*** Input data

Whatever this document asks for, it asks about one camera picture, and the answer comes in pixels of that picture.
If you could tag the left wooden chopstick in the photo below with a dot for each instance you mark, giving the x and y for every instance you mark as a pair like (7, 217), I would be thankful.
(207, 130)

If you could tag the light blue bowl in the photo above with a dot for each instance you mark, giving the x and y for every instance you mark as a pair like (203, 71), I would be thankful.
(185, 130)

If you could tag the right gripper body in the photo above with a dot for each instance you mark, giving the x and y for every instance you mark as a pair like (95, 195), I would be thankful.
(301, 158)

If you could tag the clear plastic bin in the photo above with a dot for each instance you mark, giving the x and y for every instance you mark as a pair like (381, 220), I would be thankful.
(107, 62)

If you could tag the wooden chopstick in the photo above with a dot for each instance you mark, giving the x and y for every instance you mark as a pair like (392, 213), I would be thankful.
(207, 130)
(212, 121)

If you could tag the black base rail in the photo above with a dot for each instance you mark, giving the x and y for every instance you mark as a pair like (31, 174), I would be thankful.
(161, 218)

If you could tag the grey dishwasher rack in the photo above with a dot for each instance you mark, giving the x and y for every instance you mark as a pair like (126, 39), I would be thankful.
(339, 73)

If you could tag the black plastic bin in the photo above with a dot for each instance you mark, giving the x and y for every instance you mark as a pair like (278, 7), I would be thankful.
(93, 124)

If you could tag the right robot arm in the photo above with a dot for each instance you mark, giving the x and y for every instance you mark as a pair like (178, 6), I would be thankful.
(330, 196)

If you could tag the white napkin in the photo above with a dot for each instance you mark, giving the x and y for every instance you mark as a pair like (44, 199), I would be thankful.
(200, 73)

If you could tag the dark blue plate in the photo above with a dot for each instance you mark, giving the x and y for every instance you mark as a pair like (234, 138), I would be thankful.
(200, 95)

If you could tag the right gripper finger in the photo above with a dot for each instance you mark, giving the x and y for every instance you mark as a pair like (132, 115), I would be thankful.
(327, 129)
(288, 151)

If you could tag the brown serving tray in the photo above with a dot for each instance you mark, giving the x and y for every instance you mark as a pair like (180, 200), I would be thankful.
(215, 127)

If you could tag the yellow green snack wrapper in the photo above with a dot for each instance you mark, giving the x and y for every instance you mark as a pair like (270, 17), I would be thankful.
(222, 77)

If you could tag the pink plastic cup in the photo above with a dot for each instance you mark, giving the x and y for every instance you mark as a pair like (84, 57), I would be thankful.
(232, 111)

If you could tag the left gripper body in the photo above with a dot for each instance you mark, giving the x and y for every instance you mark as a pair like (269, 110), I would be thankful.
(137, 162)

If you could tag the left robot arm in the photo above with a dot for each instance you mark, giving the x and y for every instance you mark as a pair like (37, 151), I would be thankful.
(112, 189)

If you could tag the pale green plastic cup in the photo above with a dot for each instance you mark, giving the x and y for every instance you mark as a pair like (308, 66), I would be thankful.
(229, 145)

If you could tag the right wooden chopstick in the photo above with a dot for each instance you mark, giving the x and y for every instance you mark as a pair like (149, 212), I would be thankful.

******

» Work to be completed:
Give every entry again in full, precisely as written above.

» Solution to this task:
Whatever this document asks for, it asks about one camera picture, and the answer comes in pixels of that picture.
If you could tag the left wooden chopstick in the photo below with a dot for each instance you mark, giving the x and y for every instance you mark as a pair like (7, 217), I would be thankful.
(207, 130)

If you could tag the light blue bowl in the photo above with a dot for each instance you mark, giving the x and y for every instance you mark as a pair like (203, 71), I would be thankful.
(185, 130)

If you could tag the right gripper body in the photo above with a dot for each instance you mark, giving the x and y for every instance you mark as a pair like (95, 195), I would be thankful.
(301, 158)

If you could tag the clear plastic bin in the photo above with a dot for each instance you mark, giving the x and y for every instance you mark as a pair like (381, 220), I would be thankful.
(107, 62)

If you could tag the wooden chopstick in the photo above with a dot for each instance you mark, giving the x and y for every instance you mark as a pair like (392, 213), I would be thankful.
(207, 130)
(212, 121)

If you could tag the black base rail in the photo above with a dot for each instance you mark, giving the x and y for every instance you mark as a pair like (31, 174), I would be thankful.
(161, 218)

If you could tag the grey dishwasher rack in the photo above with a dot for each instance you mark, giving the x and y for every instance you mark as a pair like (126, 39), I would be thankful.
(339, 73)

If you could tag the black plastic bin in the photo above with a dot for each instance you mark, giving the x and y for every instance you mark as a pair like (278, 7), I would be thankful.
(93, 124)

If you could tag the right robot arm in the photo above with a dot for each instance you mark, giving the x and y for every instance you mark as a pair like (178, 6), I would be thankful.
(330, 196)

If you could tag the white napkin in the photo above with a dot for each instance you mark, giving the x and y for every instance you mark as a pair like (44, 199), I would be thankful.
(200, 73)

If you could tag the dark blue plate in the photo above with a dot for each instance you mark, giving the x and y for every instance you mark as a pair like (234, 138), I would be thankful.
(200, 95)

If you could tag the right gripper finger in the photo above with a dot for each instance you mark, giving the x and y for every instance you mark as a pair like (132, 115), I would be thankful.
(327, 129)
(288, 151)

If you could tag the brown serving tray in the photo above with a dot for each instance you mark, giving the x and y for every instance you mark as a pair like (180, 200), I would be thankful.
(215, 127)

If you could tag the yellow green snack wrapper in the photo above with a dot for each instance you mark, giving the x and y for every instance you mark as a pair like (270, 17), I would be thankful.
(222, 77)

If you could tag the pink plastic cup in the photo above with a dot for each instance you mark, giving the x and y for every instance you mark as a pair like (84, 57), I would be thankful.
(232, 111)

If you could tag the left gripper body in the photo above with a dot for each instance you mark, giving the x and y for every instance you mark as a pair like (269, 110), I would be thankful.
(137, 162)

If you could tag the left robot arm in the photo above with a dot for each instance you mark, giving the x and y for every instance you mark as a pair like (37, 151), I would be thankful.
(112, 189)

If you could tag the pale green plastic cup in the photo above with a dot for each instance you mark, giving the x and y for every instance you mark as a pair like (308, 66), I would be thankful.
(229, 145)

If you could tag the right wooden chopstick in the photo above with a dot for each instance you mark, giving the x and y for every instance you mark as a pair like (149, 212), I would be thankful.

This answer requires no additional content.